Exercise objective >>
The exercise calls for a faithful copy of all the data.

Supplied data >>
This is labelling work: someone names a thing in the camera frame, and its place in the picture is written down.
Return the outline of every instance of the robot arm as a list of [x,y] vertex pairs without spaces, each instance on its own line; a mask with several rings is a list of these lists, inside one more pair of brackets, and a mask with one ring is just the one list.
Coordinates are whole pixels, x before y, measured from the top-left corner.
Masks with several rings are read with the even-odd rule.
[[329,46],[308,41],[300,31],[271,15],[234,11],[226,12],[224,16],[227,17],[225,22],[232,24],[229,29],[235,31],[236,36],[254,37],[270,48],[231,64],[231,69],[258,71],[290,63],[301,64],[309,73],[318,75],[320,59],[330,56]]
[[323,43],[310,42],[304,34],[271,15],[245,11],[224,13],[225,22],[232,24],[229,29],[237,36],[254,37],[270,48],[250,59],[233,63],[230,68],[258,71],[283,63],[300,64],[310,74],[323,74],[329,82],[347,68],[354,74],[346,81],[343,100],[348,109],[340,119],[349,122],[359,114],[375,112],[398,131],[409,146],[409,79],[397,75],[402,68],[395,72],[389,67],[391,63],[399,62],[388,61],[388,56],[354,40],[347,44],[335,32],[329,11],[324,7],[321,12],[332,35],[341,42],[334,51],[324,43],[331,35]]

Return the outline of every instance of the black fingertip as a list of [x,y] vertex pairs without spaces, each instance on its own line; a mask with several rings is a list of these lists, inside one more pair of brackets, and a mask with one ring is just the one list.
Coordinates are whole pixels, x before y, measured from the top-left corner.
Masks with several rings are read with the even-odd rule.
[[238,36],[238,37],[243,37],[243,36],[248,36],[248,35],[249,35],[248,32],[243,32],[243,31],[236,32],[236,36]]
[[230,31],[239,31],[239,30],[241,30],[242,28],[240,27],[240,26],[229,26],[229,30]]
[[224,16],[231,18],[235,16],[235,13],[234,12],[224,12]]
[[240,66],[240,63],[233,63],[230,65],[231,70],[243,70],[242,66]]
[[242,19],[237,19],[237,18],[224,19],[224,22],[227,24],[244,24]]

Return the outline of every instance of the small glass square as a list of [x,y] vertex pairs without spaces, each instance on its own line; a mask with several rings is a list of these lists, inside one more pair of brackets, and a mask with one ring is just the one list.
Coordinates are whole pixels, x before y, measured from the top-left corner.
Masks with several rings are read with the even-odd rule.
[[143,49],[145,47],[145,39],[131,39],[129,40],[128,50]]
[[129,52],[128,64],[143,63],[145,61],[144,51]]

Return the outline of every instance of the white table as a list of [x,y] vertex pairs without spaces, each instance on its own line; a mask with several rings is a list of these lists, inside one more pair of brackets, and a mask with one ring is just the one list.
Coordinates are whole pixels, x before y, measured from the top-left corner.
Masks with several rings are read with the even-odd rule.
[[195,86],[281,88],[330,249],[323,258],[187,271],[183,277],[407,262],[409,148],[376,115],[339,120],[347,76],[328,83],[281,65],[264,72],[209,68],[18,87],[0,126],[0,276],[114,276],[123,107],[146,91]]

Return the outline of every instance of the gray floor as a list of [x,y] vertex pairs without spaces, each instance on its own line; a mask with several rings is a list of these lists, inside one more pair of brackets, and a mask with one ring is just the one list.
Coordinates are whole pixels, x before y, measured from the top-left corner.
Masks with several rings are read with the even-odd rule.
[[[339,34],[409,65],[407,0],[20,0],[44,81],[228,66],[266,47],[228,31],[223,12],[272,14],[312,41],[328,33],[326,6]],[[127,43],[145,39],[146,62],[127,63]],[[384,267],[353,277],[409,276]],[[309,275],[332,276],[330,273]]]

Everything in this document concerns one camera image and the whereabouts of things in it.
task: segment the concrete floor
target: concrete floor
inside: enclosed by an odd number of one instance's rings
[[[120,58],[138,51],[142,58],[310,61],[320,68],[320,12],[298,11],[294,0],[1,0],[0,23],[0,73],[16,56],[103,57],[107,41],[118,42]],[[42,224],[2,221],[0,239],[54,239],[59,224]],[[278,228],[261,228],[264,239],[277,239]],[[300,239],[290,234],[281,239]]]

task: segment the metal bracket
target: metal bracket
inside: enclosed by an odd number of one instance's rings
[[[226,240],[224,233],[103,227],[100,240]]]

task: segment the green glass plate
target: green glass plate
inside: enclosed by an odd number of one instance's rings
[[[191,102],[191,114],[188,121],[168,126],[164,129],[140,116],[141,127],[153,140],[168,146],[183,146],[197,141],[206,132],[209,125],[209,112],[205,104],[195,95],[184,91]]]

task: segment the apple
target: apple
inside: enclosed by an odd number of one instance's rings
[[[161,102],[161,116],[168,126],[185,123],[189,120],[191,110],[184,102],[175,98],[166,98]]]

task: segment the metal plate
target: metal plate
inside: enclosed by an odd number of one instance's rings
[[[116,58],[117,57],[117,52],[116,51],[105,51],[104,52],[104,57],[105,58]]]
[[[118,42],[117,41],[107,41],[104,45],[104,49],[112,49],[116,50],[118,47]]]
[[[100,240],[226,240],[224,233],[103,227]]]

Solution for this task >>
This is labelling work: someone names a thing in the camera frame, and its place in the picture is written down.
Return the outline of every instance of the robot arm as a list of [x,y] vertex pairs without spaces, each instance on its own line; a mask with several rings is a list of these lists, inside one more pair of brackets, and a mask with one ring is just the one list.
Coordinates are whole pixels, x before y, measured from the top-left corner.
Masks with several rings are read with the even-odd rule.
[[329,46],[308,41],[300,31],[271,15],[234,11],[226,12],[224,16],[227,17],[225,22],[232,24],[229,29],[235,31],[236,36],[254,37],[270,48],[231,64],[231,69],[258,71],[290,63],[301,64],[309,73],[318,75],[320,59],[330,56]]
[[323,43],[310,42],[304,34],[271,15],[245,11],[224,13],[225,22],[232,24],[229,29],[237,36],[254,37],[270,48],[250,59],[233,63],[230,68],[258,71],[283,63],[300,64],[310,74],[323,74],[329,82],[347,68],[354,74],[346,81],[343,100],[348,109],[340,119],[349,122],[359,114],[375,112],[398,131],[409,146],[409,79],[397,75],[402,68],[395,72],[389,67],[391,63],[399,62],[388,61],[388,56],[354,40],[347,44],[335,32],[329,11],[324,7],[321,12],[332,35],[341,42],[334,51],[324,43],[331,35]]

Return the outline of every instance of the black fingertip as a list of [x,y] vertex pairs without spaces, each instance on its own line; a mask with several rings is a list of these lists, inside one more pair of brackets, and a mask with one ring is just the one list.
Coordinates are whole pixels, x before y, measured from the top-left corner.
Masks with several rings are read with the even-odd rule.
[[238,36],[238,37],[243,37],[243,36],[248,36],[248,35],[249,35],[248,32],[243,32],[243,31],[236,32],[236,36]]
[[230,31],[239,31],[239,30],[241,30],[242,28],[240,27],[240,26],[229,26],[229,30]]
[[224,16],[231,18],[235,16],[235,13],[234,12],[224,12]]
[[240,66],[240,63],[233,63],[230,65],[231,70],[243,70],[242,66]]
[[242,19],[237,19],[237,18],[224,19],[224,22],[227,24],[244,24]]

Return the outline of every instance of the small glass square as a list of [x,y] vertex pairs without spaces, each instance on its own line; a mask with several rings is a list of these lists, inside one more pair of brackets, and a mask with one ring is just the one list.
Coordinates are whole pixels, x before y, measured from the top-left corner.
Masks with several rings are read with the even-odd rule.
[[143,49],[145,47],[145,39],[131,39],[129,40],[128,50]]
[[129,52],[128,64],[143,63],[145,61],[144,51]]

Return the outline of every instance of the white table as a list of [x,y] vertex pairs without spaces, each instance on its own line; a mask with several rings is a list of these lists, inside one more pair of brackets, and a mask with one ring is just the one list.
Coordinates are whole pixels, x before y, measured from the top-left corner.
Masks with several rings are read with the even-odd rule.
[[195,86],[281,88],[330,249],[323,258],[187,271],[183,277],[407,262],[409,148],[376,115],[339,120],[347,76],[328,83],[281,65],[264,72],[209,68],[18,87],[0,126],[0,276],[114,276],[123,107],[146,91]]

Return the outline of every instance of the gray floor as a list of [x,y] vertex pairs without spaces, each instance on its own line; a mask with several rings is a list of these lists, inside one more pair of brackets, and a mask with one ring is just the one list.
Coordinates are whole pixels, x before y, measured from the top-left corner.
Masks with several rings are read with the even-odd rule.
[[[339,34],[409,65],[407,0],[20,0],[44,81],[228,66],[266,47],[228,31],[223,12],[272,14],[312,41],[328,33],[326,6]],[[127,43],[145,39],[146,62],[127,63]],[[384,267],[353,277],[409,276]],[[309,275],[332,276],[330,273]]]

Everything in this document concerns one camera image and the whereabouts of things in it.
task: segment the concrete floor
target: concrete floor
inside: enclosed by an odd number of one instance's rings
[[[120,58],[138,51],[142,58],[310,61],[320,68],[320,12],[298,11],[294,0],[1,0],[0,23],[0,73],[16,56],[103,57],[107,41],[118,42]],[[42,224],[2,221],[0,239],[54,239],[59,224]],[[278,228],[261,228],[264,239],[277,239]],[[300,239],[290,234],[281,239]]]

task: segment the metal bracket
target: metal bracket
inside: enclosed by an odd number of one instance's rings
[[[226,240],[224,233],[103,227],[100,240]]]

task: segment the green glass plate
target: green glass plate
inside: enclosed by an odd number of one instance's rings
[[[191,102],[191,114],[188,121],[168,126],[164,129],[140,116],[141,127],[153,140],[168,146],[183,146],[197,141],[206,132],[209,125],[209,112],[205,104],[195,95],[184,91]]]

task: segment the apple
target: apple
inside: enclosed by an odd number of one instance's rings
[[[161,102],[161,116],[168,126],[185,123],[189,120],[191,110],[184,102],[175,98],[166,98]]]

task: segment the metal plate
target: metal plate
inside: enclosed by an odd number of one instance's rings
[[[116,58],[117,57],[117,52],[116,51],[105,51],[104,52],[104,57],[105,58]]]
[[[118,42],[117,41],[107,41],[104,45],[104,49],[112,49],[116,50],[118,47]]]
[[[100,240],[226,240],[224,233],[103,227]]]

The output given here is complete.